Punjab needs to work cooperatively with India and Pakistan to better industrialize and develop its economy, and new transportation routes for example can facilitate the moving of new goods and people to new markets.

There are a number of other major issues. For example, Punjab has been partitioned many times and does not even have its own state capital or high court. These issues need to be resolved as a state capital and court system are part of the necessary institutional development of a final political arrangement with India.

But why should India negotiate with Punjab? The central government has not shown a major interest in decentralization or a renewed federalism. Well, times have changed. India even has a Sikh prime minister now. It's in Punjab's and India's mutual interest for social development and political peace to move forward.

Furthermore, Jawaharlal Nehru and Mohandas Gandhi both promised Sikhs a degree of self-determination and sovereignty. It's time for India to live up to its promises. In 1930, Nehru stated that "the brave Sikhs of Punjab are entitled to special considerations. I see nothing wrong in an area set up in the north of India wherein, the Sikhs can also experience the glow of freedom."

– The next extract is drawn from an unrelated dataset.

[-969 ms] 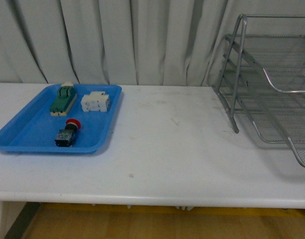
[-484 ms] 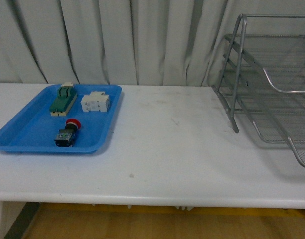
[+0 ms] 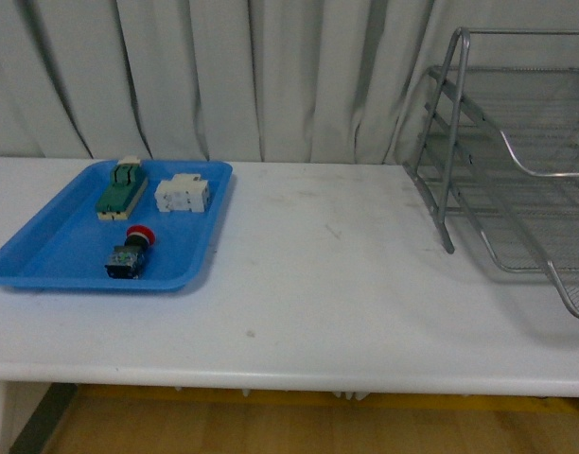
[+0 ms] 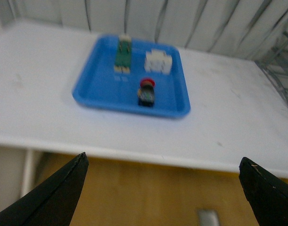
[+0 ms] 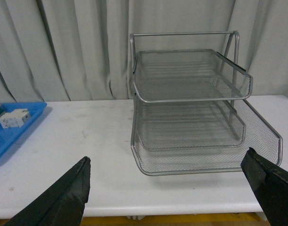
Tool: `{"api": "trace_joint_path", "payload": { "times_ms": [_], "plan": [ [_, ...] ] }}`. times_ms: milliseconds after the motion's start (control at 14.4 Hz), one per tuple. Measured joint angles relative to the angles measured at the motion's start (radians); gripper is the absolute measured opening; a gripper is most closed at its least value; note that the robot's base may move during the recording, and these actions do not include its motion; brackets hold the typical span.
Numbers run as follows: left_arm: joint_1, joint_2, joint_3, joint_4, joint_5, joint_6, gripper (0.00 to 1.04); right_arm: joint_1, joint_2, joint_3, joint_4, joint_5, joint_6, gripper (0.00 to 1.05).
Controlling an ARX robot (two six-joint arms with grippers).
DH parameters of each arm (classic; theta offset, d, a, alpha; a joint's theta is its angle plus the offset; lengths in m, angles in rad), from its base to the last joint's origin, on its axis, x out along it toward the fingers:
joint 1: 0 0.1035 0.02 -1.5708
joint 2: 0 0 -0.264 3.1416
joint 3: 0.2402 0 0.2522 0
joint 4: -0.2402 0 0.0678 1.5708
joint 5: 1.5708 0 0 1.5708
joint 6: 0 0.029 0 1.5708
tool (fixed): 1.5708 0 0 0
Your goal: Place button on rack with both arms
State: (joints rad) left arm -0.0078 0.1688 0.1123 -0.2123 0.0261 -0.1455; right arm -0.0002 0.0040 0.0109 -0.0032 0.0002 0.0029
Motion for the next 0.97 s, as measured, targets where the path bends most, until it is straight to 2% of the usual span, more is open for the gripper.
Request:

It is also important to note that both historically and legally that the leaders of Punjab never surrendered their territory to the British or India, to my knowledge. At partition the British simply handed over Punjab to India. Punjab at one time was a separate country prior to British colonial rule under Maharaja Ranjit Singh. Punjab is unceded territory, and the citizens of Punjab have a rightful claim for a final settlement agreement with the government of India. An agreement of this sort will only provide political stability in the region and settle historical wrongs.

However, renewed federalism for Punjab within India will have a huge practical and psychological benefit as well. The people of Punjab will feel more safe and secure in the development and protection of their land, culture, language, religion, religious shrines, and people. There is an important national healing that has to occur between the Sikhs and Punjabis and the rest of the citizens of India.

Giving each other the freedom and flexibility to develop each other's land, people, and society and live in harmony with each other cooperatively as part of a unified country would be one big step forward toward a final reconciliation.